Le Kenya traverse sa pire sécheresse depuis 1981, menaçant près de 3,3 millions de Kényans de famine. Quatre saisons consécutives de pluies insuffisantes ont frappé 23 comtés, soit presque la moitié du pays, touchant surtout les zones arides et semi-arides du nord et de l’est.
À Mandera, dans le nord-est, le marché du bétail reflète l’ampleur de la crise : une vache s’achète désormais 5 000 shillings (environ 30 euros), contre 60 à 70 000 shillings avant la sécheresse.

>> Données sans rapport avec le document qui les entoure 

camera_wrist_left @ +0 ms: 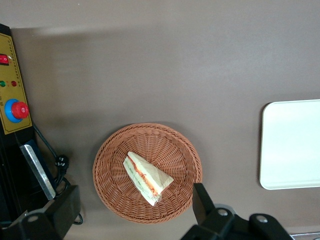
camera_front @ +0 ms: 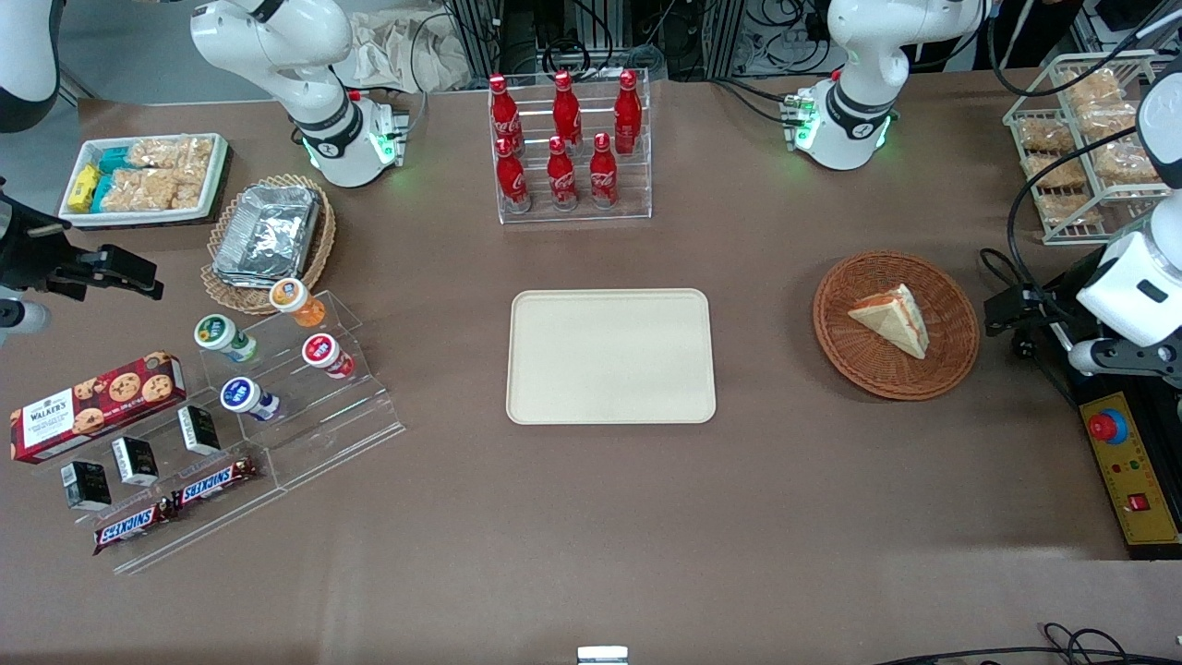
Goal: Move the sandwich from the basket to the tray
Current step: 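Move the left gripper over the wrapped sandwich in the wicker basket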
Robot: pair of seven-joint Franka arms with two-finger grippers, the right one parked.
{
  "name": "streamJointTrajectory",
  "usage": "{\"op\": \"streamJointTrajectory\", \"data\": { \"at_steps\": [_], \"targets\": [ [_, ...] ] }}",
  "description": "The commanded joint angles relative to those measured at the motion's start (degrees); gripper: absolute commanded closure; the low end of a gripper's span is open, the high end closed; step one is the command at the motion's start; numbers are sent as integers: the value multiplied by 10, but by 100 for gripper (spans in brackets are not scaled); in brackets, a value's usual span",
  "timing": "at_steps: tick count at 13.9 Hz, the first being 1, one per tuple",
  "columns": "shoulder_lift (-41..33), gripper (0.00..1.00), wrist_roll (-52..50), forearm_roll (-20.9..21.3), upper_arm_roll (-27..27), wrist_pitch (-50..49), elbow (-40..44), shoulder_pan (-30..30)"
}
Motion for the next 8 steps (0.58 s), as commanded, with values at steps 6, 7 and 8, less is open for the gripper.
{"op": "streamJointTrajectory", "data": {
  "at_steps": [6, 7, 8],
  "targets": [
    [1, 0, -2, 2, -7, -16, 5, 5],
    [1, 0, -3, 2, -7, -21, 5, 5],
    [1, 0, -5, 1, -7, -28, 5, 5]
  ]
}}
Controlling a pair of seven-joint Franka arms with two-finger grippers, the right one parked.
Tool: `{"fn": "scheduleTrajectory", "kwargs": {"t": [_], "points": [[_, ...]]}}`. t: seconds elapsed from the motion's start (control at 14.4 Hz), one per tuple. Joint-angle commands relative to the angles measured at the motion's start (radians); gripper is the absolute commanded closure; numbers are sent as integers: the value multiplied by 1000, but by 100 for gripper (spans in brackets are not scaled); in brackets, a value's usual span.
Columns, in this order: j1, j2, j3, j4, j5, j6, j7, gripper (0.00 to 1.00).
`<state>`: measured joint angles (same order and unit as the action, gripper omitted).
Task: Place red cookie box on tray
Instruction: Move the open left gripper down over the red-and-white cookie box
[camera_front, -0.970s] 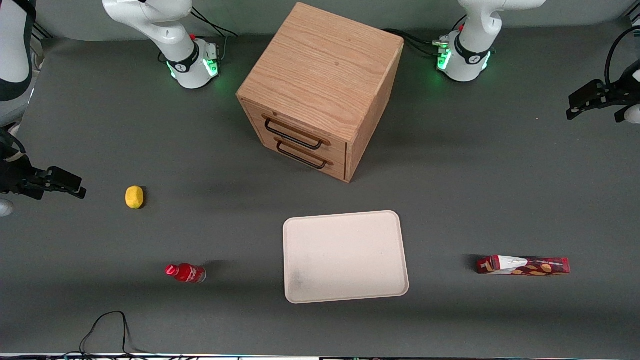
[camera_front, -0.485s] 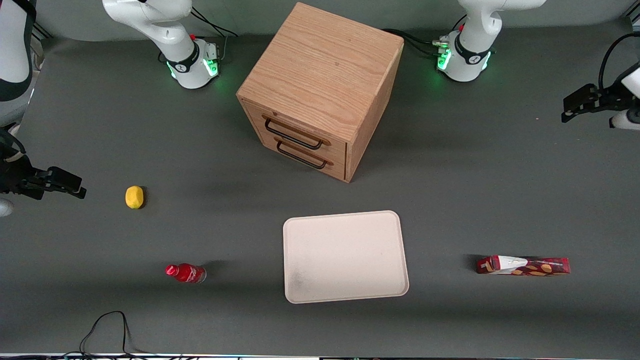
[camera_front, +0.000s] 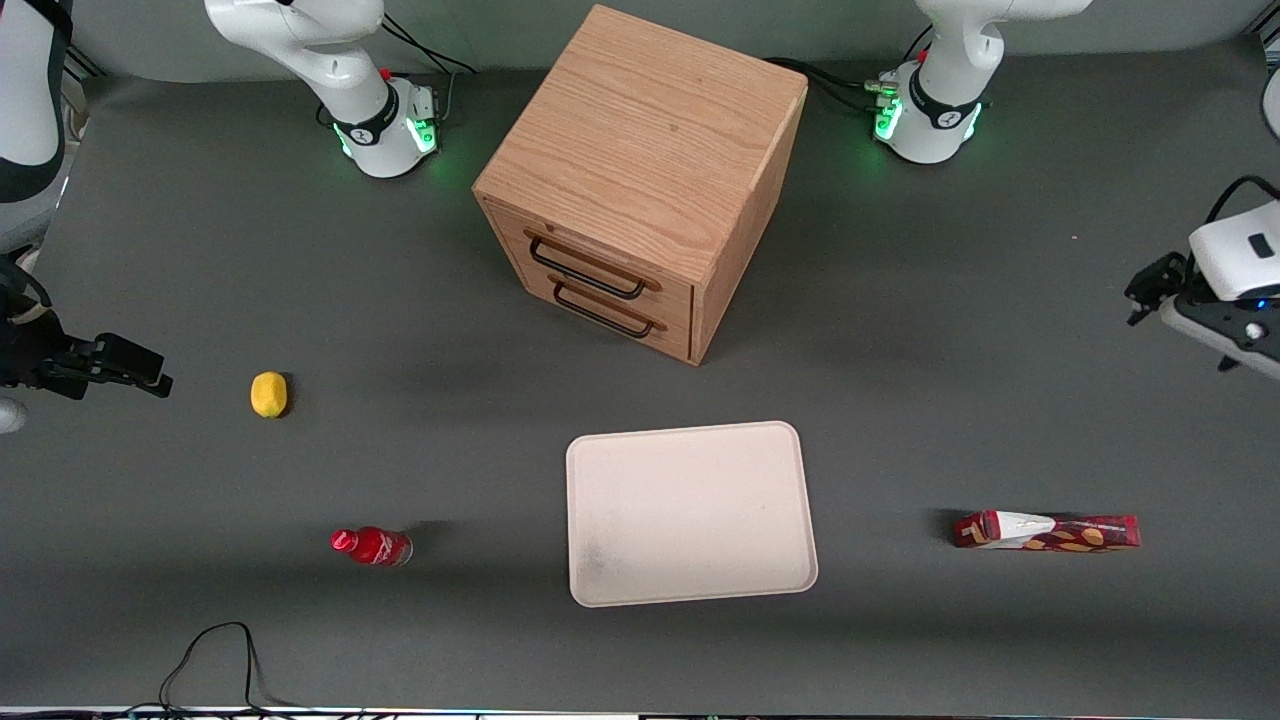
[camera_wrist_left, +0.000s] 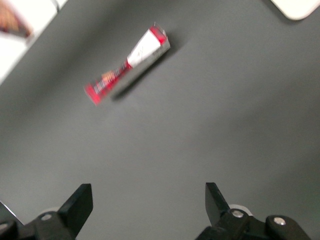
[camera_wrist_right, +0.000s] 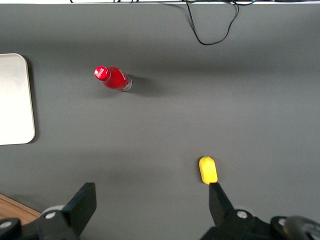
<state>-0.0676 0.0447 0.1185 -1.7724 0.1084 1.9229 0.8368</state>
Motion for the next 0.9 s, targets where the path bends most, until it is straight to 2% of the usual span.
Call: {"fn": "scheduleTrajectory", "kwargs": {"t": [0.0, 0.42, 0.49, 0.62, 0.83], "points": [[6, 82, -3, 21, 8, 123, 261, 0], [26, 364, -5, 223, 4, 114, 491, 2], [29, 418, -7, 264, -9, 114, 543, 2], [37, 506, -5, 320, -100, 117, 654, 2], [35, 614, -7, 419, -118, 134, 706, 2]]}}
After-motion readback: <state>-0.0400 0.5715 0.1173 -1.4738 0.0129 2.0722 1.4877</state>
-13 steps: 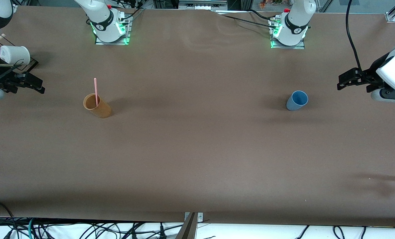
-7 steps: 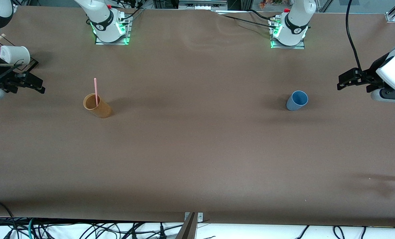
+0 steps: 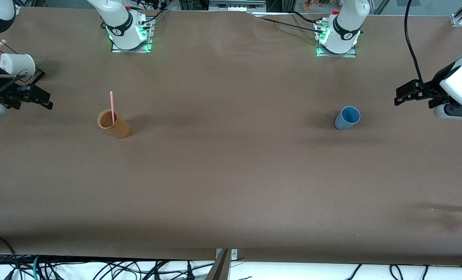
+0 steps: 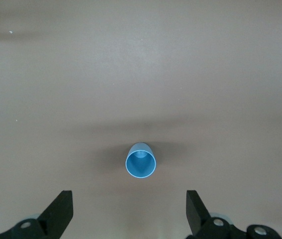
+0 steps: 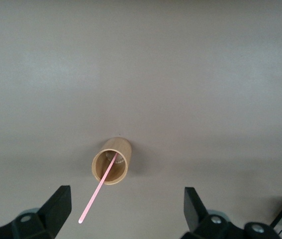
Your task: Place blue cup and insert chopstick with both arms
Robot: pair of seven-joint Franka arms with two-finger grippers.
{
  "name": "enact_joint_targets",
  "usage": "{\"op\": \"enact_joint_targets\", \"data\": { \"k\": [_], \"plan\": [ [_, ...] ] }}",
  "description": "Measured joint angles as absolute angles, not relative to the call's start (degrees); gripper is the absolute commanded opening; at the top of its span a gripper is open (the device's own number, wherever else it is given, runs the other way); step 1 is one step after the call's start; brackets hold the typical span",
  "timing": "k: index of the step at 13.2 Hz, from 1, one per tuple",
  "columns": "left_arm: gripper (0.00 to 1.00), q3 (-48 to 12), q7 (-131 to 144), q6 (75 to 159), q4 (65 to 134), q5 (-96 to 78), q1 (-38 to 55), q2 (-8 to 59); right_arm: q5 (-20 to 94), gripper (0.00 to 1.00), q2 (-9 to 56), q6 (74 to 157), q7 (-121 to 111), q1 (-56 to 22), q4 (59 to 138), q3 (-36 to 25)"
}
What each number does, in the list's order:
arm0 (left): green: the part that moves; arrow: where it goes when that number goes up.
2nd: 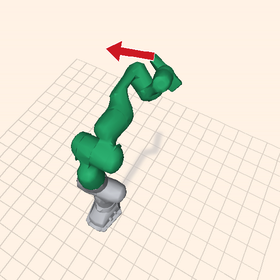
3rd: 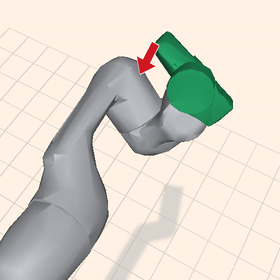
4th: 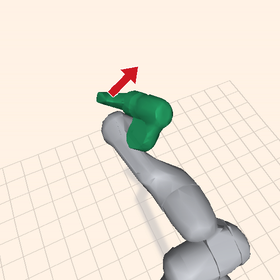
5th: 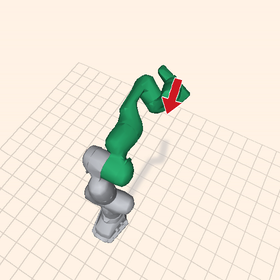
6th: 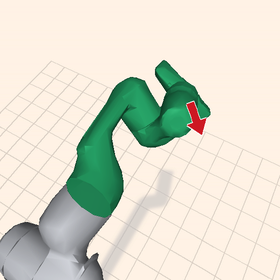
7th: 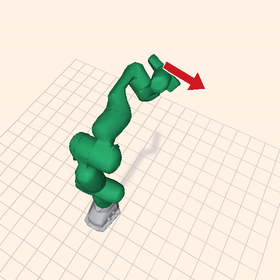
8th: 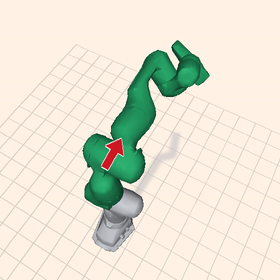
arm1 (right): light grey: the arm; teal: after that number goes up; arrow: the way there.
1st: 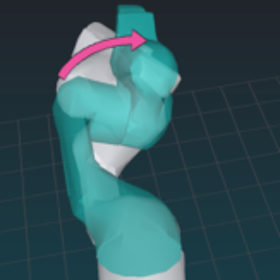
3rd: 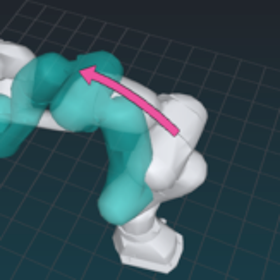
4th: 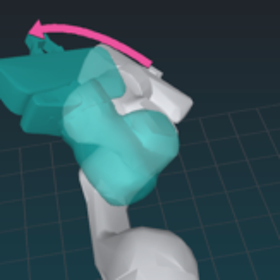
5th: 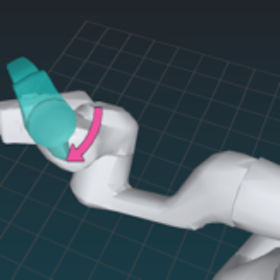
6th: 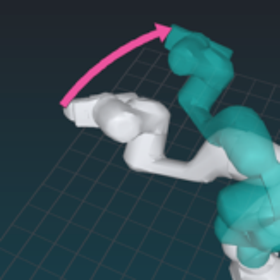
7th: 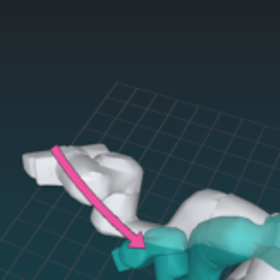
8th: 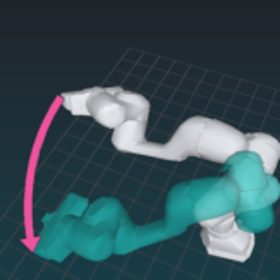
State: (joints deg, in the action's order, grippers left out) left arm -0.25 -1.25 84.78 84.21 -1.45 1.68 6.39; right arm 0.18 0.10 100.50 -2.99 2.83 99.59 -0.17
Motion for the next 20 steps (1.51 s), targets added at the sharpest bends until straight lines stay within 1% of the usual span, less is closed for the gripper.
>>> {"op": "enact_joint_targets", "data": {
  "k": [16,20],
  "plan": [
    [1.0,-0.2,-1.2,84.8,84.2,-1.5,1.6,7.2,0.2,1.0,0.1,100.5,-3.0,2.8,99.6,-0.2],
    [1.0,0.0,-1.2,84.7,84.3,-1.5,0.7,8.4,0.2,1.0,0.1,100.4,-3.0,2.8,99.6,-0.2]
  ]
}}
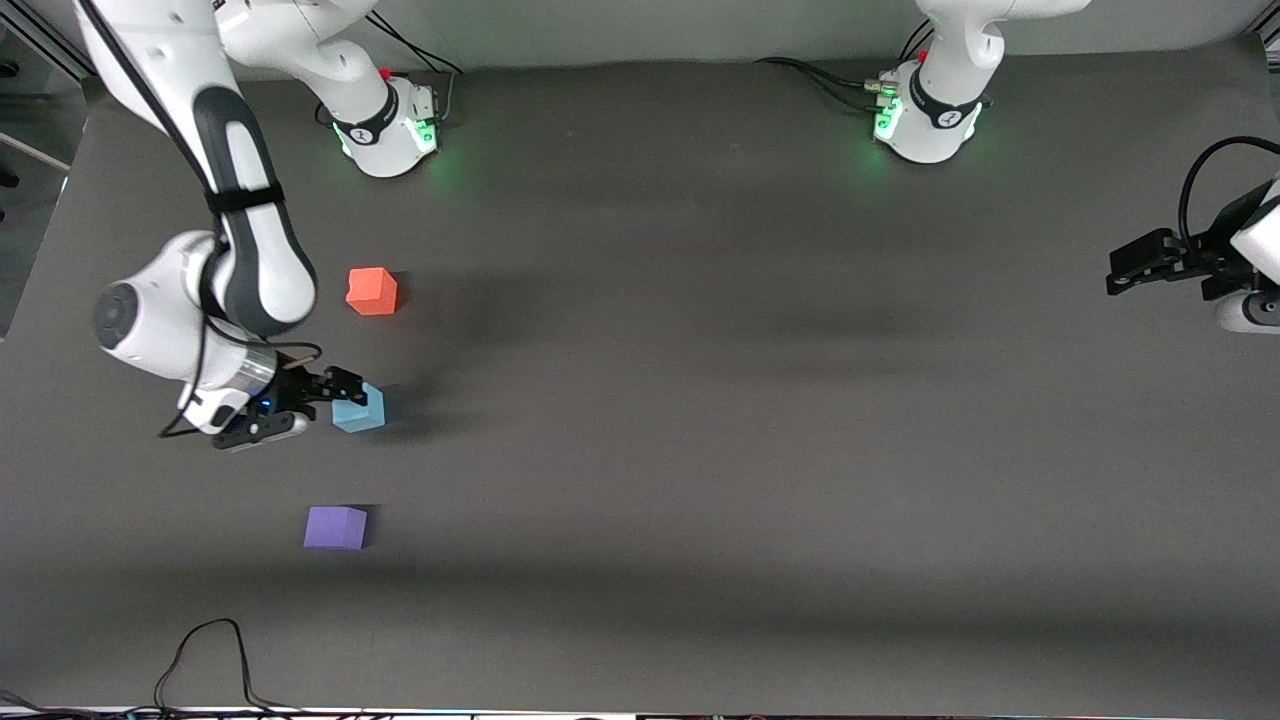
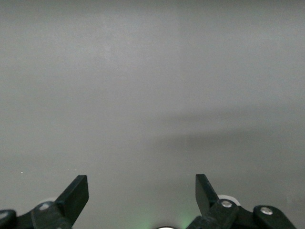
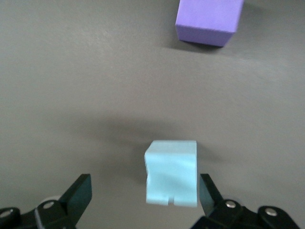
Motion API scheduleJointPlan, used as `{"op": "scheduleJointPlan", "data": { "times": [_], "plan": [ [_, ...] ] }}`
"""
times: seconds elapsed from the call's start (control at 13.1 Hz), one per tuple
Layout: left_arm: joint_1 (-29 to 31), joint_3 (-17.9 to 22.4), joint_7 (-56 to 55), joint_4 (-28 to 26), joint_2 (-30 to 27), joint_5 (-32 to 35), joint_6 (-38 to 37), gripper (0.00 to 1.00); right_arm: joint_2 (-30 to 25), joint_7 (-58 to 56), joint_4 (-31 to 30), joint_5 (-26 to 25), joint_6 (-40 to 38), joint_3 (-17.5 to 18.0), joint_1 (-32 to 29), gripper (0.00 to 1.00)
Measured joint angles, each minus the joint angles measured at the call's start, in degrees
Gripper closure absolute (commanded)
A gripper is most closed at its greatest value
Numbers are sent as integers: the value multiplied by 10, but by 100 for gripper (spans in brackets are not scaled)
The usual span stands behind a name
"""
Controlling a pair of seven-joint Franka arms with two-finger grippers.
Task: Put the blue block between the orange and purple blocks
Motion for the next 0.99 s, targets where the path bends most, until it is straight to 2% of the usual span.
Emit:
{"op": "scheduleJointPlan", "data": {
  "times": [0.15,0.38,0.54,0.77,0.99],
  "plan": [
    [0,0,0,0,0,0,0,0,-76,114,43,-96,-104,1,5,0],
    [0,0,0,0,0,0,0,0,-179,166,75,-161,-165,1,20,0],
    [0,0,0,0,0,0,0,0,-229,168,90,-186,-224,-5,18,0],
    [0,0,0,0,1,0,1,0,-253,201,144,-202,-306,-7,18,0],
    [0,0,0,0,1,0,2,0,-242,218,152,-231,-313,2,25,0]
  ]
}}
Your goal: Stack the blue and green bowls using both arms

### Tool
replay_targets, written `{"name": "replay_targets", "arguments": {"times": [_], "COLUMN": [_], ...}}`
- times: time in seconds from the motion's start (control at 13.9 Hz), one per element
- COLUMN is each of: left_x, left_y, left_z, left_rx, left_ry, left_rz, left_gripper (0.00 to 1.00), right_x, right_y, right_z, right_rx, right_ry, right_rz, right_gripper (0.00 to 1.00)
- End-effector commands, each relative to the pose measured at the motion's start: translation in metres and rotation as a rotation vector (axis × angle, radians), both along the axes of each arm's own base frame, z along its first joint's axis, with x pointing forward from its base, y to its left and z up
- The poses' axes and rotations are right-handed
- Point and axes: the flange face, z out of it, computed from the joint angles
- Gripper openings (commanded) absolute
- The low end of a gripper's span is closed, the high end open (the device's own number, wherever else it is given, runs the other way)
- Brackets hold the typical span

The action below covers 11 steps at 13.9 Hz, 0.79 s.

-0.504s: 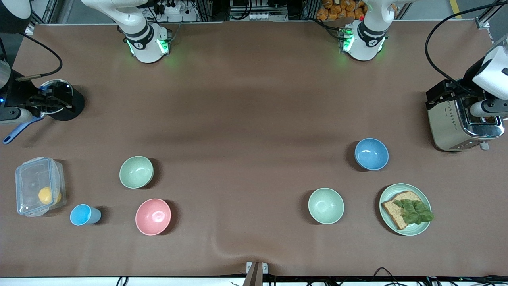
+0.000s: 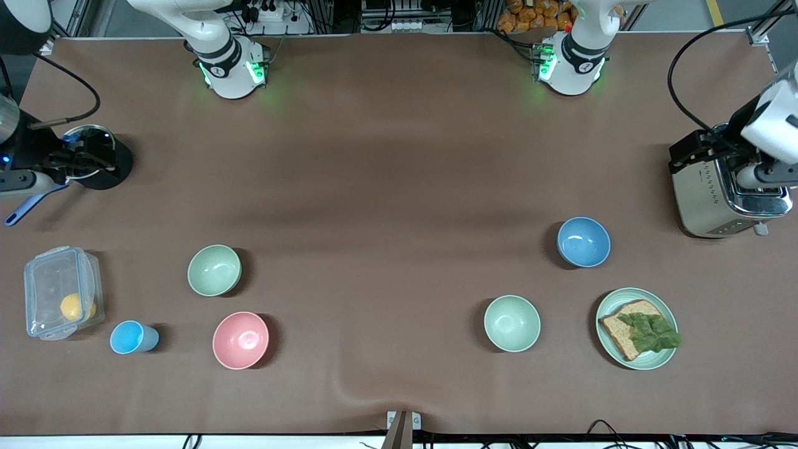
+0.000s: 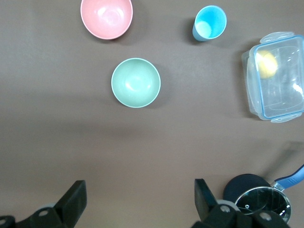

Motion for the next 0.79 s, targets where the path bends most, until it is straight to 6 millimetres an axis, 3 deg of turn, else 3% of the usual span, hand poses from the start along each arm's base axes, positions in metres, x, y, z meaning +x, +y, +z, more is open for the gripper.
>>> {"name": "replay_targets", "arguments": {"times": [0.0, 0.29, 0.5, 0.72], "left_x": [0.029, 0.058, 0.052, 0.043], "left_y": [0.013, 0.016, 0.016, 0.023], "left_z": [-0.064, -0.161, -0.234, -0.295], "left_rx": [-0.025, -0.016, -0.017, -0.028], "left_ry": [0.1, 0.162, 0.151, 0.119], "left_rz": [0.008, 0.009, 0.035, 0.045], "left_gripper": [1.0, 1.0, 1.0, 1.0], "right_x": [0.033, 0.07, 0.092, 0.091], "right_y": [0.002, 0.01, -0.005, -0.013], "right_z": [-0.072, -0.197, -0.285, -0.356], "right_rx": [-0.019, -0.026, -0.024, -0.017], "right_ry": [0.072, 0.07, 0.051, 0.102], "right_rz": [0.001, 0.019, 0.038, 0.026], "right_gripper": [1.0, 1.0, 1.0, 1.0]}}
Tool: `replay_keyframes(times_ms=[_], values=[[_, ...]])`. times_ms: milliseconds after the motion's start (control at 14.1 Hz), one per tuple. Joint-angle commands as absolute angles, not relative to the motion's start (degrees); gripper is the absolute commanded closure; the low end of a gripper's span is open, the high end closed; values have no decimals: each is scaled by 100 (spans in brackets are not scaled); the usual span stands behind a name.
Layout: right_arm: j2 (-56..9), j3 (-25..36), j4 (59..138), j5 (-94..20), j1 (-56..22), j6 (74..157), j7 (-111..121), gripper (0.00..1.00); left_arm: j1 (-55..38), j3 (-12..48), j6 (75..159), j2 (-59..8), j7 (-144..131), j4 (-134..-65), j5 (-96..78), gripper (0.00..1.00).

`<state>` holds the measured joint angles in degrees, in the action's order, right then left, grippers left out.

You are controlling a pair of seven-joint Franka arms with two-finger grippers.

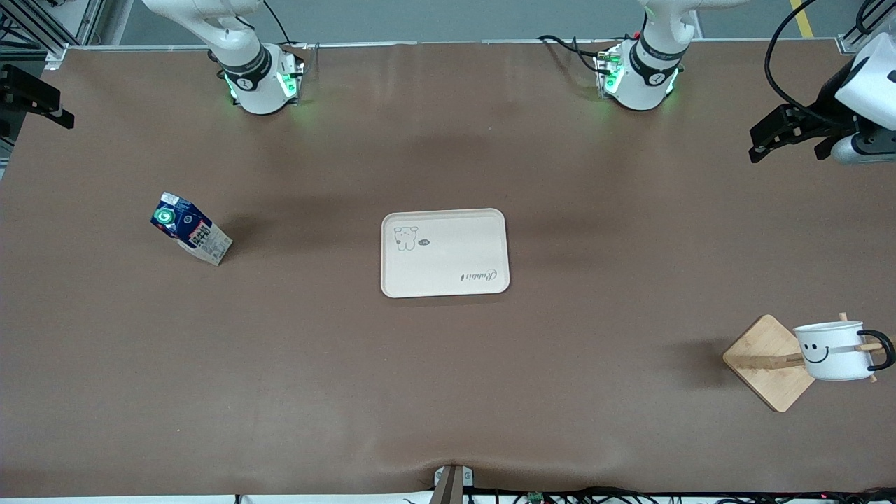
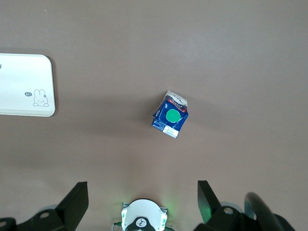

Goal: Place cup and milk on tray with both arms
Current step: 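Move the left gripper down toward the white mug on the stand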

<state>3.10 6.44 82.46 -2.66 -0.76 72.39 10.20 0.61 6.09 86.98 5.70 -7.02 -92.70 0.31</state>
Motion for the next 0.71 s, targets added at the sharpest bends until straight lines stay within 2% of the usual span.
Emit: replay_keyframes(times_ms=[0,355,640], values=[[439,554,8385,-237,26,7286,985,0,70,633,8561,466,-738,-9079,35,0],[404,562,8411,-202,97,7295,976,0,97,615,8683,133,-800,-8913,263,0],[352,554,8402,-202,105,7286,976,0,114,598,9498,105,-1281,-9446,562,0]])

Le comté a été placé en « alarme critique », tandis que dix autres comtés sont en état d’alerte.
Selon l’ONU, la dernière saison des pluies, d’octobre à décembre, a été la plus sèche depuis quatre décennies. La malnutrition progresse rapidement, et l’Autorité nationale de gestion de la sécheresse a distribué une aide monétaire à près de 130 000 foyers. Le président William Ruto a débloqué plus de 4 milliards de shillings (26 millions d’euros) pour faire face à la crise.
Les syndicats et associations alertent sur l’impact sur l’éducation : le Syndicat national des enseignants demande que l’aide soit partiellement allouée aux cantines scolaires.
Selon l’Unicef, plus de 2,5 millions d’enfants sont déjà déscolarisés dans la Corne de l’Afrique en raison de la sécheresse.